Right off the bat, it was easy to point to the Washington Commanders' head coaching job as one that would appeal to Detroit Lions offensive coordinator Ben Johnson. Subsequently, there were plenty of indications he was their top candidate to replace Ron Rivera.
Johnson, and Lions' defensive coordinator Aaron Glenn, did initial virtual interviews with Washingtin. Two days after the Lions' loss in the NFC Championship Game, a contingent from the Commanders was set to fly to Detroit to interview both in-person.
We know what happened. When the Commanders were in-flight to Detroit, Johnson contacted them and said he was removing himself from consideration for that job and staying with the Lions for at least one more year.
The subsequent reporting has carried water for a Commanders' narrative. ESPN's Adam Schefter reported Johnson's asking price "spooked" some teams. SI's Albert Breer reported Johnson did not knock his interview with the Commanders "out of the park."
The "he said-he said" continued with a report Johnson was not too enamored with Commanders ownership, dismissing them as "basketball guys", but ESPN's Jenna Laine had to add how she also heard Johnson did not "interview well."
The Commanders just can't stop slandering Ben Johnson
On Monday, an article from Ben Standig and Dianna Russini of The Athletic came out regarding the Commanders' coaching search that landed them Dan Quinn. It's worth noting Standig covers the Commanders for the site.
The slandering of Johnson continued.
"I like Ben. A year ago, he knew he wasn’t ready,” one high-ranking executive with another team texted. “I get a feeling he still thinks he needs time. Who knows? But to break (the decision) while they were in the air is a poor choice.”
"Whatever the theory, league sources, whether they cared about Washington’s plight or not, shared one unified sentiment: The Commanders got screwed."
“Outrageous.
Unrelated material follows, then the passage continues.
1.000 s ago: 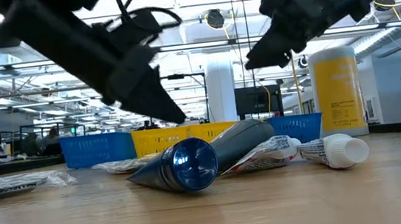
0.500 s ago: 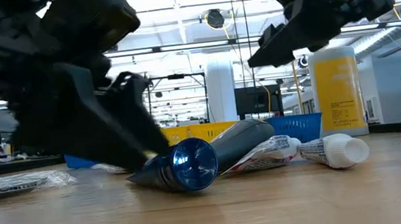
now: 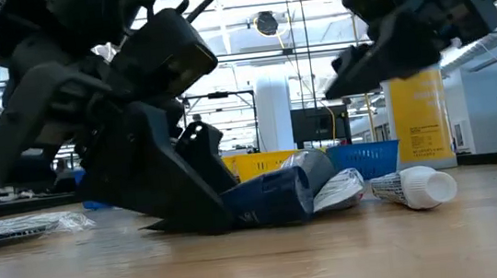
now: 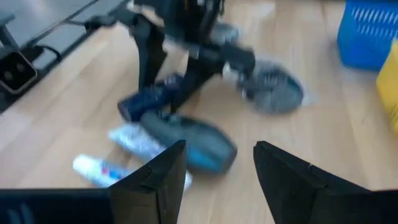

Simply outrageous,” said a league source familiar with the situation. “That’s not how you conduct business. It is how you ruin your reputation.”
To be fair, the article offers a positive spin on Johnson deciding to remove himself from consideration for the Commanders and Seahawks' jobs after the loss to the 49ers.
"He got out of that San Francisco loss, having been walloped emotionally. Think about what he went through,” said an NFC front-office executive. “To consider where he wanted to (work and live) at that exact moment … if he was self-aware to make the right decision for him, I commend him.”
But then came the final parting shot at Johnson's acumen as a potential head coach.
"He is considered a coach who prefers holing up in his office, coming up with game plans and playing with mad scientist vibes rather than leading a locker room."
The Commanders seemed to prepare themselves for the idea Johnson would not be their new head coach, even if they wanted him more than any other candidate. If he didn't interview well the first time, it makes little sense to fly to talk to him again. Then, after leaking that Johnson wanted too much money, they were apparently (according to The Athletic) outbid by the Seahawks for Mike Macdonald.
Washington got rejected by Johnson, they don't know how to handle it and they can't decide which narrative to push. Was he not a serious candidate, for whatever reasons? Or did he "screw" them?
Whatever the case, hopefully the Commanders' concerted effort to slander Johnson through the media is over now.